GOAL OF THE EXERCISE: Leave out the pictures and repeat the entries below verbatim.

GIVEN DATA:
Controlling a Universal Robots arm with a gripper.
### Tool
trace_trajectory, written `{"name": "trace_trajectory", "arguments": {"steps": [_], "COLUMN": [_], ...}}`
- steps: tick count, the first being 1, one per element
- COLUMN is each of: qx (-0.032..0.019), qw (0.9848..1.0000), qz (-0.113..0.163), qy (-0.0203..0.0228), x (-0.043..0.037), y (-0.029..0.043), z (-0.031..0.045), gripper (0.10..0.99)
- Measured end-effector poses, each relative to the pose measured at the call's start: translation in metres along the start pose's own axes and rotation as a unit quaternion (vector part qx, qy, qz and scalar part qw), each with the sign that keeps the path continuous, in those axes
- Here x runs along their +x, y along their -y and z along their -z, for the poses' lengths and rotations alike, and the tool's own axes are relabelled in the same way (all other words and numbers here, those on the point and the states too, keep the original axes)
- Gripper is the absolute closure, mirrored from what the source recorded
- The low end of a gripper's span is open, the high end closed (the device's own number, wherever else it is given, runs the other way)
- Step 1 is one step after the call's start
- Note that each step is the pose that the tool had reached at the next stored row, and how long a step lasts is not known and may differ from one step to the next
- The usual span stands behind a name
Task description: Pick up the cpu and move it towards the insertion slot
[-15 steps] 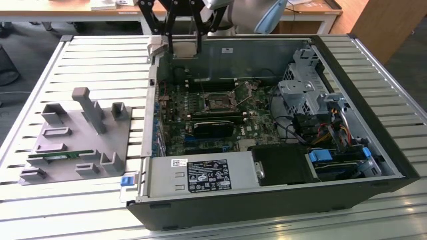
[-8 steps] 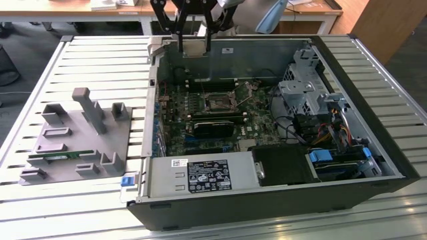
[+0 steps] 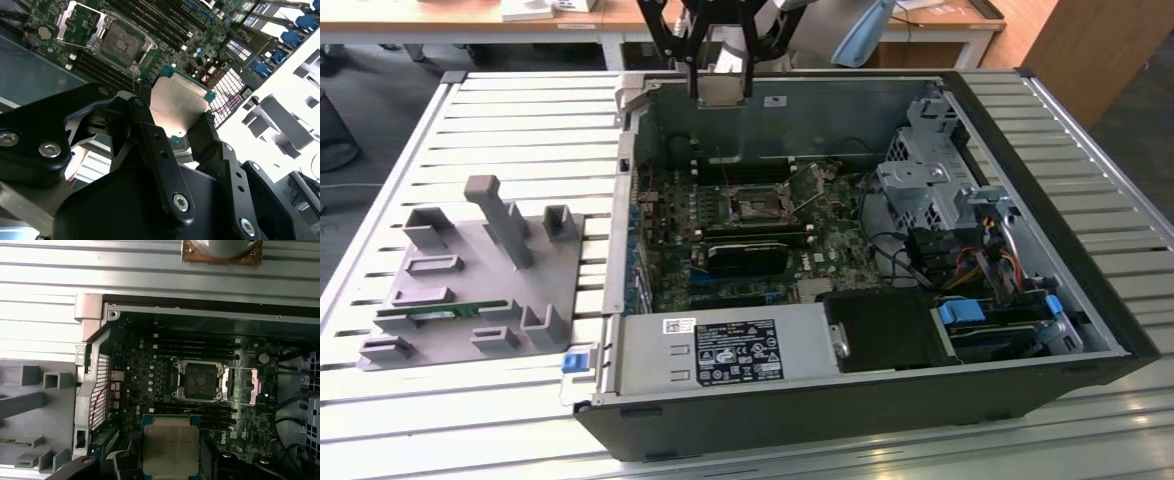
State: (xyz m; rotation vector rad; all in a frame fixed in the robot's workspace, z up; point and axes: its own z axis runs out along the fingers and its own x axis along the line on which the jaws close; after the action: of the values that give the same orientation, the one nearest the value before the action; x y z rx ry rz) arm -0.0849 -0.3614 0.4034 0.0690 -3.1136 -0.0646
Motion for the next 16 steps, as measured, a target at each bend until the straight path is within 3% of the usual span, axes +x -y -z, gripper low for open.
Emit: {"name": "trace_trajectory", "arguments": {"steps": [5,16], "qx": [0.0000,0.0000], "qw": [1.0000,1.0000], "qz": [0.000,0.000], "qy": [0.0000,0.0000], "x": [-0.0034,-0.0154], "y": [-0.0103,-0.0253], "z": [-0.0004,-0.0008], "gripper": [0.545,0.545]}}
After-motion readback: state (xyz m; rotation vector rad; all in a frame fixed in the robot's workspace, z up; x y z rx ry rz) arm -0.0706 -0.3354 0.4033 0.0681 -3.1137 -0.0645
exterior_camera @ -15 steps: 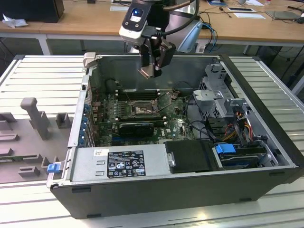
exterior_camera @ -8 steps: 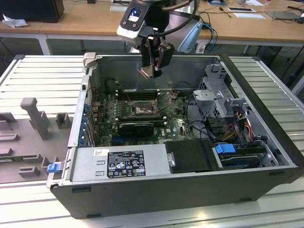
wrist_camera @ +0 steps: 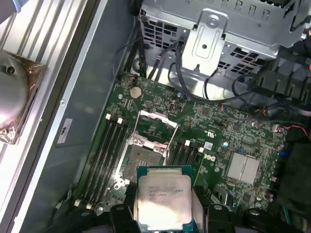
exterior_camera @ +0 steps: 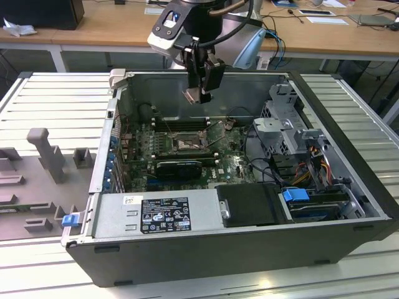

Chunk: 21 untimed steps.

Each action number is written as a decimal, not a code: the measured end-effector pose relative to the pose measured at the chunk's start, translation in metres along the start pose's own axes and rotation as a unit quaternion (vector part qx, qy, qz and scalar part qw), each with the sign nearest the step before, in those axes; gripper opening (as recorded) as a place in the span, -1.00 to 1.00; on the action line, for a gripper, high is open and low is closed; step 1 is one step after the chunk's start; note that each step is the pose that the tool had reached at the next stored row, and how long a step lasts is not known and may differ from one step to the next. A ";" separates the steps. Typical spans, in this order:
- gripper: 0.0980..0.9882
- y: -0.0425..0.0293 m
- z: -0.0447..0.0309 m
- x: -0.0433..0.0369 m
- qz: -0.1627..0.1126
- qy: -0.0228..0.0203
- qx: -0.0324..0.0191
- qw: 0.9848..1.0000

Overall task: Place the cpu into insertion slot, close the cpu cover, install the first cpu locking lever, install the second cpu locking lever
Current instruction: 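Place the cpu into insertion slot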

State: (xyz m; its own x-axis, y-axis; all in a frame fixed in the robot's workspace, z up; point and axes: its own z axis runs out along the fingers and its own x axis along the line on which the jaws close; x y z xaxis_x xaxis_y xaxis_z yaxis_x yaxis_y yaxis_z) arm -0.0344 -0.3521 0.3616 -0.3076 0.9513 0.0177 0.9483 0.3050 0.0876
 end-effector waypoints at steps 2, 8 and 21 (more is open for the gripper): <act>-0.03 0.0000 0.0000 0.0000 0.006 -0.001 0.000 1.000; -0.03 -0.0004 0.0027 -0.0003 0.016 -0.001 0.000 1.000; -0.03 -0.0021 0.0210 -0.0006 0.089 -0.008 -0.001 0.996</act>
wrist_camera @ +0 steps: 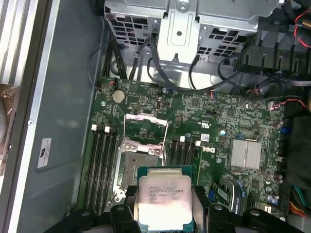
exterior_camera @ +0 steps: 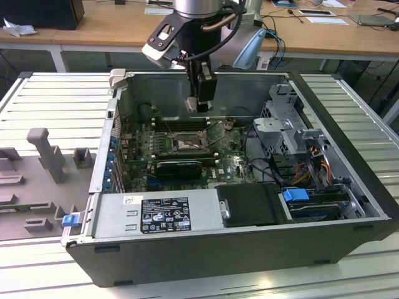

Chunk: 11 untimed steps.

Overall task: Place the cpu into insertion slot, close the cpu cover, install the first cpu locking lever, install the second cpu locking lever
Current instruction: 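Place the cpu into insertion slot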

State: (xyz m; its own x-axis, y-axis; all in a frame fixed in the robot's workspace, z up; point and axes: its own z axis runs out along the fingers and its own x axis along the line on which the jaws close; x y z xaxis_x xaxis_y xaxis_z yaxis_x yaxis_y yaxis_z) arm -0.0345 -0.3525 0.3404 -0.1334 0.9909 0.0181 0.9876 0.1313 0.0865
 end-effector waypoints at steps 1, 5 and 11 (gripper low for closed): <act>-0.03 -0.0001 0.0012 0.0000 0.000 0.000 0.000 1.000; -0.03 -0.0006 0.0068 -0.0001 0.000 0.000 0.000 1.000; -0.03 -0.0014 0.0161 -0.0003 0.001 0.000 0.000 1.000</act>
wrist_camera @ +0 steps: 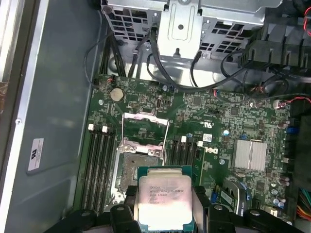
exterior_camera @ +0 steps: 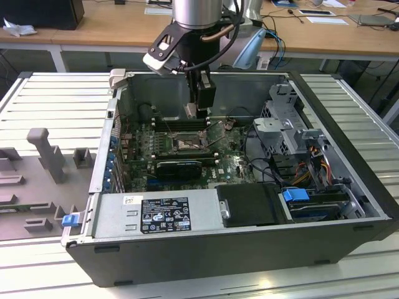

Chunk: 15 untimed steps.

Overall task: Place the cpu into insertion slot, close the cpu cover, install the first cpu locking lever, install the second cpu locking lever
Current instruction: 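Place the cpu into insertion slot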

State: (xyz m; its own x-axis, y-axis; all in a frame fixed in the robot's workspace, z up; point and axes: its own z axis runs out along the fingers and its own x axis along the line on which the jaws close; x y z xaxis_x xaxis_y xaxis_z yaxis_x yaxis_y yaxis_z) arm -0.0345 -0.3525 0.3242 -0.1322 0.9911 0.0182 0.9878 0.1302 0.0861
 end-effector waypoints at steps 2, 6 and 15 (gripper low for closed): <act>-0.03 -0.0004 0.0052 0.0000 0.019 -0.002 0.000 1.000; -0.03 -0.0009 0.0114 -0.0001 0.039 -0.003 0.000 0.999; -0.03 -0.0035 0.0330 -0.0003 0.072 -0.006 -0.001 0.997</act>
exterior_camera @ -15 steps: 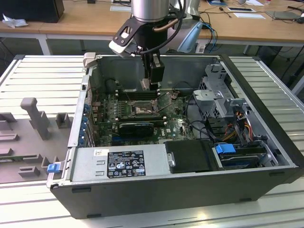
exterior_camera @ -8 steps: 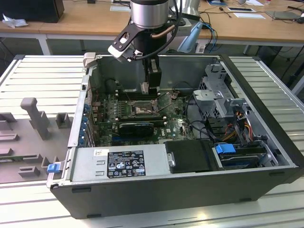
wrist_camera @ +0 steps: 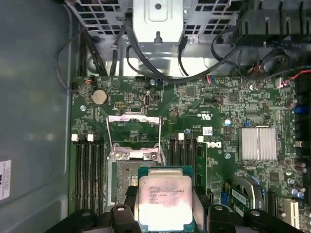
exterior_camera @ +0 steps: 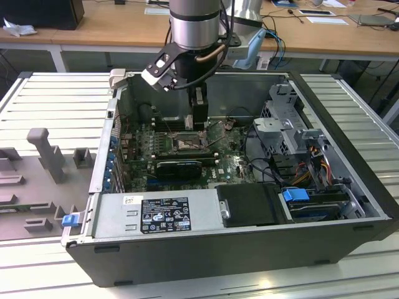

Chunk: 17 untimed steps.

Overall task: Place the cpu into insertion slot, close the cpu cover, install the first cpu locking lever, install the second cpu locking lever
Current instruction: 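Place the cpu into insertion slot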

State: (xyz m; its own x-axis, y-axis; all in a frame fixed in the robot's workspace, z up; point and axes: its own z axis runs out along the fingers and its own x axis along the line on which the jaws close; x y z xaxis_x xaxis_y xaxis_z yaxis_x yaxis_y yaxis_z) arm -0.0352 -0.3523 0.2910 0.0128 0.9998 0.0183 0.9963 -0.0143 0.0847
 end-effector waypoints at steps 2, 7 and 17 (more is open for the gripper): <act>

SOLUTION FOR THIS EXERCISE:
Controlling a Universal Robots arm with a gripper.
### Tool
trace_trajectory, written `{"name": "trace_trajectory", "arguments": {"steps": [_], "COLUMN": [_], ...}}`
- steps: tick count, the first being 1, one per element
- COLUMN is each of: qx (-0.032..0.019), qw (0.9848..1.0000), qz (-0.113..0.163), qy (-0.0203..0.0228), x (-0.043..0.037), y (-0.029..0.043), z (-0.031..0.045), gripper (0.10..0.99)
- Measured end-effector poses, each relative to the pose measured at the call's start: translation in metres along the start pose's own axes and rotation as a unit quaternion (vector part qx, qy, qz and scalar part qw), each with the sign that keeps the path continuous, in those axes
- Here x runs along their +x, y along their -y and z along their -z, for the poses' lengths and rotations alike, and the tool's own axes are relabelled in the same way (all other words and numbers here, those on the point and the states too, keep the original axes)
- Gripper is the absolute closure, mirrored from what the source recorded
- The low end of a gripper's span is open, the high end closed (the device's own number, wherever else it is given, runs the other way)
- Step 1 is one step after the call's start
- Note that each step is the pose that the tool had reached at the next stored row, and how long a step lasts is not known and may differ from one step to the next
- The usual span stands behind a name
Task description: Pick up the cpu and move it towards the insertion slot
[-15 steps] 
[-8 steps] 
[+0 steps] 
State: (xyz m; rotation vector rad; all in a frame fixed in the robot's workspace, z up; point and axes: its own z axis runs out along the fingers and its own x axis along the line on which the jaws close; after the action: of the values that give the same orientation, the one nearest the value before the action; x y z rx ry rz) arm -0.0849 -0.3614 0.4034 0.0690 -3.1136 -0.0646
Motion for the next 16 steps, as measured, a target at each bend until the straight path is within 3% of the usual span, axes +x -y -z, gripper low for open.
Emit: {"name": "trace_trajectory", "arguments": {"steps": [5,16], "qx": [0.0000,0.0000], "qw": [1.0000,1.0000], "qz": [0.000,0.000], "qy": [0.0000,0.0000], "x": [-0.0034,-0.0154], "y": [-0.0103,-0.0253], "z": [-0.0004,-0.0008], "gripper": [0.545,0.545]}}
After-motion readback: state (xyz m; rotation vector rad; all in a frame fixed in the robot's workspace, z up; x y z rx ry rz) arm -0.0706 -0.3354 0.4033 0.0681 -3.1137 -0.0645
exterior_camera @ -15 steps: 
exterior_camera @ -8 steps: 
wrist_camera @ +0 steps: 
exterior_camera @ +0 steps: 

Chunk: 21 untimed steps.

Each action number is written as a decimal, not a code: the measured end-effector pose relative to the pose measured at the chunk's start, translation in metres along the start pose's own axes and rotation as a unit quaternion (vector part qx, qy, qz and scalar part qw), each with the sign nearest the step before, in those axes; gripper opening (as recorded) as a place in the span, -1.00 to 1.00; on the action line, for a gripper, high is open and low is closed; step 1 is one step after the chunk's start; note that each step is the pose that the tool had reached at the next stored row, and how long a step lasts is not known and may differ from one step to the next. A ";" separates the steps. Typical spans, in this order:
- gripper: 0.0980..0.9882
- y: -0.0425..0.0293 m
- z: -0.0447..0.0309 m
- x: -0.0433..0.0369 m
- qz: -0.1627..0.1126
- qy: -0.0228..0.0203
- qx: -0.0324..0.0191
- qw: 0.9848..1.0000

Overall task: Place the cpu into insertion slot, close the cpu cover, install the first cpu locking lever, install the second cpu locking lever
Current instruction: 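Place the cpu into insertion slot
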
State: (xyz m; its own x-axis, y-axis; all in a frame fixed in the robot's workspace, z up; point and axes: its own z axis runs out along the fingers and its own x axis along the line on which the jaws close; x y z xaxis_x xaxis_y xaxis_z yaxis_x yaxis_y yaxis_z) arm -0.0344 -0.3521 0.3616 -0.3076 0.9513 0.0177 0.9483 0.3050 0.0876
 end-effector waypoints at steps 2, 8 and 21 (more is open for the gripper): <act>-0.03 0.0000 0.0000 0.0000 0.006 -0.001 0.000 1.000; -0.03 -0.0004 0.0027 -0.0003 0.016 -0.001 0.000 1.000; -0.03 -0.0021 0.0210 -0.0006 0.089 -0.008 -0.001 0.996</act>
wrist_camera @ +0 steps: 
exterior_camera @ +0 steps: 

Chunk: 11 untimed steps.

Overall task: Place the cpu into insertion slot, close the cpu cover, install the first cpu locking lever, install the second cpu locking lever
Current instruction: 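Place the cpu into insertion slot
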
State: (xyz m; its own x-axis, y-axis; all in a frame fixed in the robot's workspace, z up; point and axes: its own z axis runs out along the fingers and its own x axis along the line on which the jaws close; x y z xaxis_x xaxis_y xaxis_z yaxis_x yaxis_y yaxis_z) arm -0.0345 -0.3525 0.3404 -0.1334 0.9909 0.0181 0.9876 0.1313 0.0865
 end-effector waypoints at steps 1, 5 and 11 (gripper low for closed): <act>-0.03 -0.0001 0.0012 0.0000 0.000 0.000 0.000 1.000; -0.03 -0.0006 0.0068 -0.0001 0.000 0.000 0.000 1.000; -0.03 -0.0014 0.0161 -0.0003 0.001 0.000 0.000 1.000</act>
wrist_camera @ +0 steps: 
exterior_camera @ +0 steps: 

Chunk: 15 untimed steps.

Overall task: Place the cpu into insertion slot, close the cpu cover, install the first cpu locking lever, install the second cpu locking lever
Current instruction: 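Place the cpu into insertion slot
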
State: (xyz m; its own x-axis, y-axis; all in a frame fixed in the robot's workspace, z up; point and axes: its own z axis runs out along the fingers and its own x axis along the line on which the jaws close; x y z xaxis_x xaxis_y xaxis_z yaxis_x yaxis_y yaxis_z) arm -0.0345 -0.3525 0.3242 -0.1322 0.9911 0.0182 0.9878 0.1302 0.0861
 end-effector waypoints at steps 2, 6 and 15 (gripper low for closed): <act>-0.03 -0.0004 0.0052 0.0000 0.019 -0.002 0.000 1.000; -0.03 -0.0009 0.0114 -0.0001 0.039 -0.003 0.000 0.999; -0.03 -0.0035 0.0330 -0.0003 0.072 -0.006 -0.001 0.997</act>
exterior_camera @ -15 steps: 
exterior_camera @ -8 steps: 
wrist_camera @ +0 steps: 
exterior_camera @ +0 steps: 

Chunk: 17 untimed steps.

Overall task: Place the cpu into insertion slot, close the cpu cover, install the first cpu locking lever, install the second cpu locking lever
Current instruction: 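Place the cpu into insertion slot
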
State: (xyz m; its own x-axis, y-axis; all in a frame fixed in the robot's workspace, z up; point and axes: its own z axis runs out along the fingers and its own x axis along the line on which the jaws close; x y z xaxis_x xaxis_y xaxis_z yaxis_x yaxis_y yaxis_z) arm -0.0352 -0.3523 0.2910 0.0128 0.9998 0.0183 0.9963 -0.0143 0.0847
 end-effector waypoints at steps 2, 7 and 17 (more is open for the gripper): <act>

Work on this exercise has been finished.